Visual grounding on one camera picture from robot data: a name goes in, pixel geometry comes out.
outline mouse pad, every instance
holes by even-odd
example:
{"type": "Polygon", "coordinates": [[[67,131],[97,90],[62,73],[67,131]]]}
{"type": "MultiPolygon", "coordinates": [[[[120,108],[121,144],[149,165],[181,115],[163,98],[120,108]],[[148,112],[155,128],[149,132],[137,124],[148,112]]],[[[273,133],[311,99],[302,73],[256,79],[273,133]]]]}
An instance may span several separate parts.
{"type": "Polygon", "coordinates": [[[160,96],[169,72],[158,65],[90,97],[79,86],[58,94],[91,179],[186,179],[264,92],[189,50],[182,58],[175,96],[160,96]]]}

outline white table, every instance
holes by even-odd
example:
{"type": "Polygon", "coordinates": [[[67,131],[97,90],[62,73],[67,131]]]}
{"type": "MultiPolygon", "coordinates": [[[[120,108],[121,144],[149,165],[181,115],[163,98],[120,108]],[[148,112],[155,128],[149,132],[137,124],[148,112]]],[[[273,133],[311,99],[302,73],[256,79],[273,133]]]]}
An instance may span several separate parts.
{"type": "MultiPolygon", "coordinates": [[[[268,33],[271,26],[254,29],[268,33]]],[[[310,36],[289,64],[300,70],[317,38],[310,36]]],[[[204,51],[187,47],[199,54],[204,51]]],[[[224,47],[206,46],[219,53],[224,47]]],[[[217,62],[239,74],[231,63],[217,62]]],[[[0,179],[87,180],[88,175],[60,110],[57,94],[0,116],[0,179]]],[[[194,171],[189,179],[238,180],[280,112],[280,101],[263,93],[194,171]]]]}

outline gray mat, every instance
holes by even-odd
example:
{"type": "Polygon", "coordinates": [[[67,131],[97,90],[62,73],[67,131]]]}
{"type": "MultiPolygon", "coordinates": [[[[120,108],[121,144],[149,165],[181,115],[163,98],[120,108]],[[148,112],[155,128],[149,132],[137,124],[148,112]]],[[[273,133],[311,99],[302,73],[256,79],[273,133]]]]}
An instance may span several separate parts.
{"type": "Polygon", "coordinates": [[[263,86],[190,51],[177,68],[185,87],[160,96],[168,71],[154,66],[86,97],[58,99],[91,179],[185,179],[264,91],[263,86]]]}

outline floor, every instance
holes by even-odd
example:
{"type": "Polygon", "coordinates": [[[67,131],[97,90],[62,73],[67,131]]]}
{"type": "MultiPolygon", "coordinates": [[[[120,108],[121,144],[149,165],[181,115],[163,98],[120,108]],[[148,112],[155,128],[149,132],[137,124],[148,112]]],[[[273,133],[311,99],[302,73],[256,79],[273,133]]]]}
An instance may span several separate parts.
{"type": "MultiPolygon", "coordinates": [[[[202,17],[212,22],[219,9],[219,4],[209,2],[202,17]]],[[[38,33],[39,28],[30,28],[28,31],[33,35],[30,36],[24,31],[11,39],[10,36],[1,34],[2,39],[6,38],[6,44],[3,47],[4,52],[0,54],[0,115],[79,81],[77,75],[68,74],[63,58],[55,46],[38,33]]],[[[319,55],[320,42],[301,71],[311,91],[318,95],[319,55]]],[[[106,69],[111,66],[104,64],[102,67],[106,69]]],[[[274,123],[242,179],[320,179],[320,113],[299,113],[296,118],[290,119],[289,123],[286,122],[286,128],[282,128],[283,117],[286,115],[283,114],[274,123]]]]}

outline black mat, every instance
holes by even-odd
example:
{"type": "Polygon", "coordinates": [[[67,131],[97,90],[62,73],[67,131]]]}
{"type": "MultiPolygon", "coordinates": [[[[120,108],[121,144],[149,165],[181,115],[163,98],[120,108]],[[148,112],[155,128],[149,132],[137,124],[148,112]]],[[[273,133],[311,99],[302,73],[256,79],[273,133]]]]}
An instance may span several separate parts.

________________

Give back exactly the lines running from the line that has "outline black mat, every instance" to the end of the entries above.

Task result
outline black mat, every instance
holes by even-odd
example:
{"type": "Polygon", "coordinates": [[[67,131],[97,90],[62,73],[67,131]]]}
{"type": "MultiPolygon", "coordinates": [[[[120,108],[121,144],[149,165],[181,115],[163,98],[120,108]],[[148,112],[155,128],[149,132],[137,124],[148,112]]],[[[273,133],[311,99],[302,73],[256,79],[273,133]]]]}
An instance may span several separate parts.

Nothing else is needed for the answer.